Perceiver-based CDF Modeling for Time Series Forecasting

TL;DR

This work introduces perceiver-CDF, a scalable framework for multimodal time-series forecasting that jointly handles missing data and irregular sampling. By embedding a perceiver-based encoder to compress high-dimensional inputs into a latent space and coupling it with a copula-based decoder, the model captures conditional and joint distributions efficiently, achieving sub-quadratic complexity. The addition of midpoint inference for local attention and an output-variance testing mechanism mitigates error propagation, yielding robust predictions. Across unimodal and multimodal benchmarks, perceiver-CDF delivers about 20% superior performance to state-of-the-art methods while using less than half the computational resources, highlighting its practical potential for large-scale, heterogeneous time-series forecasting.

Abstract

Transformers have demonstrated remarkable efficacy in forecasting time series data. However, their extensive dependence on self-attention mechanisms demands significant computational resources, thereby limiting their practical applicability across diverse tasks, especially in multimodal problems. In this work, we propose a new architecture, called perceiver-CDF, for modeling cumulative distribution functions (CDF) of time series data. Our approach combines the perceiver architecture with a copula-based attention mechanism tailored for multimodal time series prediction. By leveraging the perceiver, our model efficiently transforms high-dimensional and multimodal data into a compact latent space, thereby significantly reducing computational demands. Subsequently, we implement a copula-based attention mechanism to construct the joint distribution of missing data for prediction. Further, we propose an output variance testing mechanism to effectively mitigate error propagation during prediction. To enhance efficiency and reduce complexity, we introduce midpoint inference for the local attention mechanism. This enables the model to efficiently capture dependencies within nearby imputed samples without considering all previous samples. The experiments on the unimodal and multimodal benchmarks consistently demonstrate a 20% improvement over state-of-the-art methods while utilizing less than half of the computational resources.
Paper Structure (19 sections, 6 equations, 7 figures, 4 tables)

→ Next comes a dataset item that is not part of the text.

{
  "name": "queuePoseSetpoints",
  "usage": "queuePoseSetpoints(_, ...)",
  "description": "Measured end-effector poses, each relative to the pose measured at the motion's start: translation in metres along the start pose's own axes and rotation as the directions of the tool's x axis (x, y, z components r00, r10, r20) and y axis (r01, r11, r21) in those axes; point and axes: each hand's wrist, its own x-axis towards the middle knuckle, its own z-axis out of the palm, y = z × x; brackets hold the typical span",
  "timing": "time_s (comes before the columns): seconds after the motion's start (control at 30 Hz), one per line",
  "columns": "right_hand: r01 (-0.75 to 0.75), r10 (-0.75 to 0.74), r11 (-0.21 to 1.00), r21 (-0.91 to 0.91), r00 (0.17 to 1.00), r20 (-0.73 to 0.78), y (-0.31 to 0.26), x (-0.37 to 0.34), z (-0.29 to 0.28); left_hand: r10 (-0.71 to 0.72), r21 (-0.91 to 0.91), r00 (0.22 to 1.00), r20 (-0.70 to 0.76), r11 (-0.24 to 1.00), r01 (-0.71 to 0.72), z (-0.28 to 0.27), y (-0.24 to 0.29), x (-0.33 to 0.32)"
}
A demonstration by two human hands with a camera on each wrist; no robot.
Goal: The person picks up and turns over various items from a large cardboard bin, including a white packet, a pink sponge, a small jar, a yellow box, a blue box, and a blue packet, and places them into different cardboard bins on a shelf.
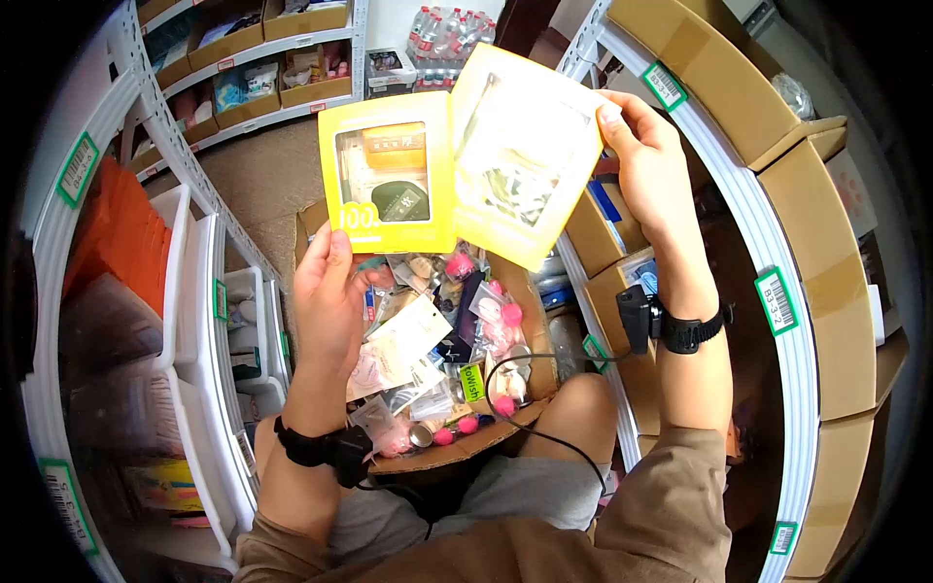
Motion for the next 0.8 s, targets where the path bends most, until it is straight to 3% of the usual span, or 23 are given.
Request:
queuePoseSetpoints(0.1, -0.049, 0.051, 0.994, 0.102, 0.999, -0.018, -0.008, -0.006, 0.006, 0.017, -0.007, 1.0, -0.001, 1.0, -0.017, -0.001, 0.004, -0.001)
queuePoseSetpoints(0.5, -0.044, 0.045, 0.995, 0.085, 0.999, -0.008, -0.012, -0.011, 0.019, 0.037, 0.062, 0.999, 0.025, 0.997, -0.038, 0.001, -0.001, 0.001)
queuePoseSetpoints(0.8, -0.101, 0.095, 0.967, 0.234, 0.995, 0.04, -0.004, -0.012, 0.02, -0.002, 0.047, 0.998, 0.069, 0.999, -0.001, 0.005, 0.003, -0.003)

This paper contains 19 sections, 6 equations, 7 figures, 4 tables.

Figures (7)

  • Figure 1: The overview architecture of perceiver-CDF model. The pre-processor includes input embedding, and positional encoding layers to capture temporal dependencies in the input data. The encoder uses the cross-attention mechanisms to map the embedding to a lower-dimensional latent space. The decoder constructs the joint distribution of missing data using the copula-based structure.
  • Figure 2: (a) Visualization of the midpoint inference mechanism: blue-filled points represent the points earmarked for inference at a particular depth, while black points represent those already observed or inferred at that depth and the white points are unobserved. (b) Comparison between the global attention mechanism and the local attention mechanism, which utilizes a local window containing only the nearest tokens: green-filled points indicate the currently sampled variable, while red points signify the variables to which the sampled token directs its attention during the sampling process.
  • Figure 3: Comparison of memory consumption of perceiver-CDF model (our), TACTiS model, TACTiS model with perceiver-based encoder (TACTiS-PE), and TACTiS model with midpoint imputation (TACTiS-MI) on a synthetic dataset with the varying prediction length (left figure) and the varying conditioning length (right figure).
  • Figure 4: The predicted samples by the perceiver-CDF (left) and TACTiS (right) for two-year forecasts, corresponding to $24$ time-steps, conditioned on two-year historical data in fred-md dataset.
  • Figure 5: The predicted samples by the perceiver-CDF (left) and TACTiS (right) for two-day forecasts, corresponding to $48$ time-steps, conditioned on two-day historical data in traffic dataset.